I think you're running into a key limitation of distributed queries (e.g. four part notation). As per this MS blog post:

data for remote queries are collected from the remote servers, scrubbed locally, combined together and presented to end user as single record set

Basically the source tables in their entirety are trying to get pulled over the linked server and all the joins and filtering are happening locally. When you're not working with millions of records this is often transparent, but when you include large tables you can immediately feel the pain.

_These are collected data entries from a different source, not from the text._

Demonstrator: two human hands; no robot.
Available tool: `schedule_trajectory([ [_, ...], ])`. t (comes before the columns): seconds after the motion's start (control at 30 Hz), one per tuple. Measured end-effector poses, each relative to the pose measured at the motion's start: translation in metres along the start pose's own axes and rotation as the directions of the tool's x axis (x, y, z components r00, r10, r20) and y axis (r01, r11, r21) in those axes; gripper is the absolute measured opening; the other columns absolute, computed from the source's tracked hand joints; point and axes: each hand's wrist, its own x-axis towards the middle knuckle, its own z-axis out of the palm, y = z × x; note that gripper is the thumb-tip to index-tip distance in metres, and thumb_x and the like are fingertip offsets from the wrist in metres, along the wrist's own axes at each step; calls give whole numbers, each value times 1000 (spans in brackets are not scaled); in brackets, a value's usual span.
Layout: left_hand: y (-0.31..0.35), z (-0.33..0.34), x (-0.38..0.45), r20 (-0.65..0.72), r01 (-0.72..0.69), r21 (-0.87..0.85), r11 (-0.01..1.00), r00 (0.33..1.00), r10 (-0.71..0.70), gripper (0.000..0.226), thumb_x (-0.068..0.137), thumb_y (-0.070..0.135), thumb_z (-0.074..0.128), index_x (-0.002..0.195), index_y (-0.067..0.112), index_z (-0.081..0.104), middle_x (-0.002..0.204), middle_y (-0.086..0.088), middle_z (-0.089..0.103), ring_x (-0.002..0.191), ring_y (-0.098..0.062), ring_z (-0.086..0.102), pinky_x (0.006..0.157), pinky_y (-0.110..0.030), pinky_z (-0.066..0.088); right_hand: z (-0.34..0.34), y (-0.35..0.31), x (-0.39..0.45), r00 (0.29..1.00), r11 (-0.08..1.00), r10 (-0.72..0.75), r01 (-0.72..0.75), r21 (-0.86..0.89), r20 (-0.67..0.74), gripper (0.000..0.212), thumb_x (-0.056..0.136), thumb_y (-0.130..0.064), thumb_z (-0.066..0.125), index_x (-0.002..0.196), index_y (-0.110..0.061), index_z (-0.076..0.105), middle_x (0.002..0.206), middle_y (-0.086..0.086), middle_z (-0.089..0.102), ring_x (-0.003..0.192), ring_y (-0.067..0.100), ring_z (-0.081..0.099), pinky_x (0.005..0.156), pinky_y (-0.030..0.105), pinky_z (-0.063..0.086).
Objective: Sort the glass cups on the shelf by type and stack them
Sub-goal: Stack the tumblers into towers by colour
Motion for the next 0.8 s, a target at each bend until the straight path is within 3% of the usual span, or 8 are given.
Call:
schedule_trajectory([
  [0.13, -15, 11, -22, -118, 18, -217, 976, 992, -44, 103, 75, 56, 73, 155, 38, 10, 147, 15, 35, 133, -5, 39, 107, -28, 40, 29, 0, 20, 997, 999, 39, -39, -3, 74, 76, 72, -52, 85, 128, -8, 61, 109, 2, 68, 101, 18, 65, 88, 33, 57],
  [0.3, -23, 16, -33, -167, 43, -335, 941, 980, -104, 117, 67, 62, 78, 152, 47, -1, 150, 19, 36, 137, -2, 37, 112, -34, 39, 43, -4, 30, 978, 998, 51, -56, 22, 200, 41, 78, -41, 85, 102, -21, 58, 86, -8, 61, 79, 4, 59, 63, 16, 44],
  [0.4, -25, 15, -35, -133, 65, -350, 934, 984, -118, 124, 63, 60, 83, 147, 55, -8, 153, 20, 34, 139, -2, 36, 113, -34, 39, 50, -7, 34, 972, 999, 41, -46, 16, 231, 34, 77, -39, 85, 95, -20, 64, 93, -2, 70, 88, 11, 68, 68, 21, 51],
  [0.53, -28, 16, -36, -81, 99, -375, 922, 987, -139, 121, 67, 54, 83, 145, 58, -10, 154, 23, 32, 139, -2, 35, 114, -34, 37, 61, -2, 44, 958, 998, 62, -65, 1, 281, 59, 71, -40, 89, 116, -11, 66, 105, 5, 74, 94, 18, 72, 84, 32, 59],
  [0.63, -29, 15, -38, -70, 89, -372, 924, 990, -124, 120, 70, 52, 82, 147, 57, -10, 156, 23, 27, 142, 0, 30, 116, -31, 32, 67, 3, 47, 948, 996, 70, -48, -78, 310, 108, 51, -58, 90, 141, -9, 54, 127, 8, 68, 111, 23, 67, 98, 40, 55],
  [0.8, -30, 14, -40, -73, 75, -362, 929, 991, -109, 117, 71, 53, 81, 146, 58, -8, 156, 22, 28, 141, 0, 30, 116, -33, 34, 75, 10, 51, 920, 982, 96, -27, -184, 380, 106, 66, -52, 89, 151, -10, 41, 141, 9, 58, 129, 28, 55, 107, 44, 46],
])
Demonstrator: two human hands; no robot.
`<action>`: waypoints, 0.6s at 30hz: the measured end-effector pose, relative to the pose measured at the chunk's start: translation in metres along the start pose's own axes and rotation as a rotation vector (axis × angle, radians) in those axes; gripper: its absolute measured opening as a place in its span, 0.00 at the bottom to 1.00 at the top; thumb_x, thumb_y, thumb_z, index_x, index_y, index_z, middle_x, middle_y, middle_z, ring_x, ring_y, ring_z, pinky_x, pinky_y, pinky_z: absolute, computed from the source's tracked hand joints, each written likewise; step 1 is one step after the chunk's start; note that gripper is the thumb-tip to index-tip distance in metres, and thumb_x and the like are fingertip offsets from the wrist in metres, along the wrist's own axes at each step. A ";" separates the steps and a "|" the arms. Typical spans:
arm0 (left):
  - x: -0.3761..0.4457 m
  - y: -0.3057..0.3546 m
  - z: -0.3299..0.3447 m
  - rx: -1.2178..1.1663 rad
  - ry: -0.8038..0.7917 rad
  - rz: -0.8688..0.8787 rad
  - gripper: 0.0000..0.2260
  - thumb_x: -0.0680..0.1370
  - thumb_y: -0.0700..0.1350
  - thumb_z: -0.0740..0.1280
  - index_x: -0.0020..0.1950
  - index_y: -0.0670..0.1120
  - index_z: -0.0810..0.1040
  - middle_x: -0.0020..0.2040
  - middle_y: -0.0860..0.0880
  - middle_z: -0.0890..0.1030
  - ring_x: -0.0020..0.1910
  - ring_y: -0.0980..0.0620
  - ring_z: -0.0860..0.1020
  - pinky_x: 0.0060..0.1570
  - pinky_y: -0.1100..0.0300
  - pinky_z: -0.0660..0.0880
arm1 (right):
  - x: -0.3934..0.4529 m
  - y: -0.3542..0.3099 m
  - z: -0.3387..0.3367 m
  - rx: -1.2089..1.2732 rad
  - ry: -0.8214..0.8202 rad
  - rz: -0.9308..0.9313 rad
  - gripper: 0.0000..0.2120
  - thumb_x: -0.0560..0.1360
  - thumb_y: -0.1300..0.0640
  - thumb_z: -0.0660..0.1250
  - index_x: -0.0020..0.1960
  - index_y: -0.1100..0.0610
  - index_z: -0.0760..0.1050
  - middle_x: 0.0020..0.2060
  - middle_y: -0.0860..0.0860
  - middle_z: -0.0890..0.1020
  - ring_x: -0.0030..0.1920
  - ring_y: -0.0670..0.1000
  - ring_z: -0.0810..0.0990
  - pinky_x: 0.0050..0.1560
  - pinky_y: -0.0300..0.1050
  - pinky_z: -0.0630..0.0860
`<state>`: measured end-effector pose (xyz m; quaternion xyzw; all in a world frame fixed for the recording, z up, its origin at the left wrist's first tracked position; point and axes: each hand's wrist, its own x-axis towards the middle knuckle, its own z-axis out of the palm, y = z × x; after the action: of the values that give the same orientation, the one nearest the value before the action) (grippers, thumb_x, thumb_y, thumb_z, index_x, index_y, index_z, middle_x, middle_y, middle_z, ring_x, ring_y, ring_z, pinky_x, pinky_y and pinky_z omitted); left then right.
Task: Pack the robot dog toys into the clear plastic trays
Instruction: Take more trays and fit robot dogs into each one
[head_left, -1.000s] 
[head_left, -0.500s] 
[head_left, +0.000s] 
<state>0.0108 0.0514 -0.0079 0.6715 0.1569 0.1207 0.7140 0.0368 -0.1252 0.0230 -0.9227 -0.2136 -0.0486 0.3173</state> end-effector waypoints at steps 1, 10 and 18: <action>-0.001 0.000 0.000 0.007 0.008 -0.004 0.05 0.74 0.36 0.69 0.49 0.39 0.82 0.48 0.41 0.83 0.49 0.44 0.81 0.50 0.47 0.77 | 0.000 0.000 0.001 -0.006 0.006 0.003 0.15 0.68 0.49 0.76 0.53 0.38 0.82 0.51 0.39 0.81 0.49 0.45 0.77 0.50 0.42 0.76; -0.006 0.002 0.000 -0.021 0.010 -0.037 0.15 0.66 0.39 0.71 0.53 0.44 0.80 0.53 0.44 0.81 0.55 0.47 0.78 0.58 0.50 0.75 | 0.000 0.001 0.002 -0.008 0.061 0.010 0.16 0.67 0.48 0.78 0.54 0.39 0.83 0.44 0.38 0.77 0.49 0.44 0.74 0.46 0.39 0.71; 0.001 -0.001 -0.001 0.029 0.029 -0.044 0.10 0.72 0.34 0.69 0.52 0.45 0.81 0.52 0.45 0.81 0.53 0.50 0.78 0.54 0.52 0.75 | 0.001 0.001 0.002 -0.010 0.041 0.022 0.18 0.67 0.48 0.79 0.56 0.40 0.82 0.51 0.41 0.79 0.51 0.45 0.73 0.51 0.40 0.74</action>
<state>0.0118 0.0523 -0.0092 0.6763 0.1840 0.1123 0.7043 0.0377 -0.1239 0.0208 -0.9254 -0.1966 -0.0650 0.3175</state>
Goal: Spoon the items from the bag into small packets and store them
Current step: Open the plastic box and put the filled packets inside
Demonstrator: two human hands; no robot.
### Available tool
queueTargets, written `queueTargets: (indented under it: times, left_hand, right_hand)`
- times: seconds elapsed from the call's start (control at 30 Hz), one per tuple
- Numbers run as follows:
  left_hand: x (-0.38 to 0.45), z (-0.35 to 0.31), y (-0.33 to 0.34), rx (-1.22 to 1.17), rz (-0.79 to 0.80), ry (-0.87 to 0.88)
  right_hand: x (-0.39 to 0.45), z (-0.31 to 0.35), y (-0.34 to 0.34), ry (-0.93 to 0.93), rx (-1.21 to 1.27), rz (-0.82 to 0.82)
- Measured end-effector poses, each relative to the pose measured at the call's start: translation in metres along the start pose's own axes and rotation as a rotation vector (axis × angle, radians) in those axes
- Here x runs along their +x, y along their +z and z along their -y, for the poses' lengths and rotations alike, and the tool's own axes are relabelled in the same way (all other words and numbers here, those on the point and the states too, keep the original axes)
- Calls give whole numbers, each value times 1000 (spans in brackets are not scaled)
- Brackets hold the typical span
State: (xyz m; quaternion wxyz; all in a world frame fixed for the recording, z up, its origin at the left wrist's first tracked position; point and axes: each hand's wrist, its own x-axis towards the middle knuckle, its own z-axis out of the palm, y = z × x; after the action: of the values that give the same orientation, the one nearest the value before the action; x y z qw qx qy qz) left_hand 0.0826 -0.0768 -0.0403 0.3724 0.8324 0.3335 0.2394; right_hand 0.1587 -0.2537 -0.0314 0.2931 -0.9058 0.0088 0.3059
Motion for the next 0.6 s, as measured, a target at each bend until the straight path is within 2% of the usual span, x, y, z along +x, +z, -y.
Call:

In your situation, I suggest you push a copy of the SAExMark.dbo.RealGreenZipCodeData table up to your Azure DB and then run this UPDATE statement from a connection made directly to the AzureDB. If you need to initiate the process from a different server, stuff the update into a Stored Procedure in the Azure DB and then execute the SP remotely.

Alternatively, if you don't want/can't push that table to Azure, you could convert the query to utilize OPENQUERY for all the remote join operations. This will quickly get ugly, but it's possible. OPENQUERY will force execution of whatever query you pass to it remotely, therefore allowing the join logic against that large table to be done remotely so only whatever records are returned from that query travel back over the linked server. These would then be joined against the local copy of the SAExMark.dbo.RealGreenZipCodeData to identify what records in AZUREDB.dbname.dbo.DealerMedias would need to be updated. I really don't like this approach just to update a table on a remote database, but it's an option.